Traitement automatique du langage

Comme on peut le lire sur Wikipedia, le Traitement Automatique du Langage [TAL] commence dans les années 50. Il en ressortira par exemple le célèbre test de Turing. Le programme devait leurrer un être humain en temps réel en imitant les processus d’une conversation normale [Cf. Le test d’Eliza, thérapeute virtuelle].

Informatique, linguistique et intelligence artificielle sont requis et donnent lieu à une autre discipline : la Génération Automatique de Textes [GAT].

Le charabia comme science

C’est dans cette catégorie que des universitaires ont mis au point à partir de graphes un logiciel intéressant sur Charabia.net. On peut soi-même produire ses graphes ou modifier les modèles existants. Certains comme « Essais philosophiques » sont particulièrement poussés.

A ce titre on consultera le phénoménal Pipotron, visant à produire des discours politiques plus vrais que nature.

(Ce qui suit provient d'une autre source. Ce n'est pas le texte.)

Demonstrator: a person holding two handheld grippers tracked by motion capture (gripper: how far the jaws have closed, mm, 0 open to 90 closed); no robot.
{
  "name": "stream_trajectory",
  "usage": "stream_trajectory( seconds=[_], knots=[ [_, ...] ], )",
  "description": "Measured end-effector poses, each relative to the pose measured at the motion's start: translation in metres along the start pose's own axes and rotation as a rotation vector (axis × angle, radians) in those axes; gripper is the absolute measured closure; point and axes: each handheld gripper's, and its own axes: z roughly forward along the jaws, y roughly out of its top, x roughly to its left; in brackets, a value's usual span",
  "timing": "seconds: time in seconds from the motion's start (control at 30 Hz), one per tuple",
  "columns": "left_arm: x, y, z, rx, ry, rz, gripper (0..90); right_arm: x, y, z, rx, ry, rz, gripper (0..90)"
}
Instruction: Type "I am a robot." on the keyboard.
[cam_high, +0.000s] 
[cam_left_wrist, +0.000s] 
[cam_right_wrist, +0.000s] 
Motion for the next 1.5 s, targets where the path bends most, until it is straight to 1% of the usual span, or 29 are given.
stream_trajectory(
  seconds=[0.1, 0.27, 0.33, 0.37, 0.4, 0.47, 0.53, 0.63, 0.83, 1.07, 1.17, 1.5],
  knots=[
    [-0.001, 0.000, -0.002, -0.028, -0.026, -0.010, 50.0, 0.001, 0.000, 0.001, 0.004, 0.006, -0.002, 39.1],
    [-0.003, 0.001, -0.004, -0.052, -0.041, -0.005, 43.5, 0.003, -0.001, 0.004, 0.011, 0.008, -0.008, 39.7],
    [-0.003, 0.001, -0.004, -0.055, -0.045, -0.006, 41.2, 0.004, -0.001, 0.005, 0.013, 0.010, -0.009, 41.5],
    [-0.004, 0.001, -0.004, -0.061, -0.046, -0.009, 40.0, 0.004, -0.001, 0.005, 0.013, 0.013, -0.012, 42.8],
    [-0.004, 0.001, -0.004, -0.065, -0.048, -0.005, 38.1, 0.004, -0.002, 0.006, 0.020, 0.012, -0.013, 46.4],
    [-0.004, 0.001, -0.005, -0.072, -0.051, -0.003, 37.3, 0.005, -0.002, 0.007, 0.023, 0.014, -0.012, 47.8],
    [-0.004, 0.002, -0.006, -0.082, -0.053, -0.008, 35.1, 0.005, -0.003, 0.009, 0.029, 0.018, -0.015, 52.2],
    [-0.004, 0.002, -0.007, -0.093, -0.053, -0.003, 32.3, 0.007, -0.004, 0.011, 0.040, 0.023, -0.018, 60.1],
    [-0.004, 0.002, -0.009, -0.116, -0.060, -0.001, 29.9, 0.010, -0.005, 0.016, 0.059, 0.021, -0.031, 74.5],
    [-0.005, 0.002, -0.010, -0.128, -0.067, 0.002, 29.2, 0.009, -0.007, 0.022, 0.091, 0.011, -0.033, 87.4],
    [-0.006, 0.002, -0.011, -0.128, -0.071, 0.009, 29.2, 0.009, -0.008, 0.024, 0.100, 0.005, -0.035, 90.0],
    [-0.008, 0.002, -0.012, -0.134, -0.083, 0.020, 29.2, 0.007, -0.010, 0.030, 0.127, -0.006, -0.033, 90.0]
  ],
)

Les résultats sont sans conteste un vaste charabia, mais n’en demeurent pas moins valables sur le plan linguistique, syntaxique et grammatical.

La fin du clavier pour produire du sens?

A terme, le clavier comme monopole de la production du discours n’est plus envisagé. On peut s’imaginer en train de déplacer des objets sémantiques pour constituer des phrases et les placer dans des arbres formant un discours.

Sans les dupliquer, on peut imaginer aussi en produire des variantes, dont le seul point commun serait une corrélation du sujet. A partir de quoi seul le plagiat rentrerait dans la catégorie du duplicate content, que le véritable content spinning en serait exclu.